Your assignment: Nothing but the lines from the start of the data through the line with "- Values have" should appear in the answer, each retyped exactly, and pictures should not.

Given data:
━━━━━━

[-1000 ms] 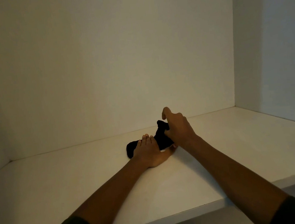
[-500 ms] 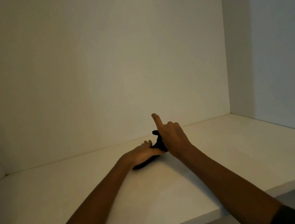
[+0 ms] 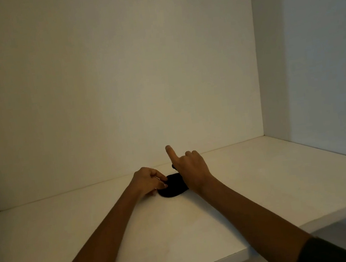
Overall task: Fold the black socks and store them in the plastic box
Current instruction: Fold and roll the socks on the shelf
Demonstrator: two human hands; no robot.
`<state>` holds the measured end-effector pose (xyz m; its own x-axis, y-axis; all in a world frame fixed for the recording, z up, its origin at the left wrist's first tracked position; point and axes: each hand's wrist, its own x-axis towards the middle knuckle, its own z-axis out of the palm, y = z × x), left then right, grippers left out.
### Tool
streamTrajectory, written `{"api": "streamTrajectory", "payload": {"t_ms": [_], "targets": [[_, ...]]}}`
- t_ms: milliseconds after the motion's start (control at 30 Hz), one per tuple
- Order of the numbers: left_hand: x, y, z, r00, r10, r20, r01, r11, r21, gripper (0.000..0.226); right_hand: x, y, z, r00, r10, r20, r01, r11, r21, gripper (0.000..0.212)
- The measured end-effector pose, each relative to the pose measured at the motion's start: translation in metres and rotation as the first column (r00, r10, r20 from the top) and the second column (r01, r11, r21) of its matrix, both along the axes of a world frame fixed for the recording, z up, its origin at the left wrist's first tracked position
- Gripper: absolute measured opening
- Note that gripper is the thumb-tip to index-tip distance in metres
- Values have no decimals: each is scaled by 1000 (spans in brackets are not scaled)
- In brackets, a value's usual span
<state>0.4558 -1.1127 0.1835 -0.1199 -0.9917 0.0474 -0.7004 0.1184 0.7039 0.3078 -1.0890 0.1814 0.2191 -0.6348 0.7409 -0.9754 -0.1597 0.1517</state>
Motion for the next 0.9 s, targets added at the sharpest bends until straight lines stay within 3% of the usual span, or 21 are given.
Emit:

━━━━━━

Your response:
[-1000 ms] 
[-500 ms] 
[+0 ms] 
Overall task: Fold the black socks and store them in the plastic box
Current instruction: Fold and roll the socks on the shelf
Demonstrator: two human hands; no robot.
`<state>` holds the measured end-effector pose (xyz m; its own x-axis, y-axis; all in a world frame fixed for the recording, z up, its origin at the left wrist's first tracked position; point and axes: each hand's wrist, its own x-axis towards the middle knuckle, its own z-axis out of the palm, y = z × x), left then right, grippers left out.
### Tool
streamTrajectory, written `{"api": "streamTrajectory", "payload": {"t_ms": [_], "targets": [[_, ...]]}}`
- t_ms: milliseconds after the motion's start (control at 30 Hz), one per tuple
- Order of the numbers: left_hand: x, y, z, r00, r10, r20, r01, r11, r21, gripper (0.000..0.226); right_hand: x, y, z, r00, r10, r20, r01, r11, r21, gripper (0.000..0.212)
- The measured end-effector pose, each relative to the pose measured at the motion's start: translation in metres and rotation as the first column (r00, r10, r20 from the top) and the second column (r01, r11, r21) of its matrix, both along the axes of a world frame fixed for the recording, z up, its origin at the left wrist's first tracked position
- Gripper: absolute measured opening
- Note that gripper is the thumb-tip to index-tip distance in metres
- Values have no decimals: each is scaled by 1000 (spans in brackets are not scaled)

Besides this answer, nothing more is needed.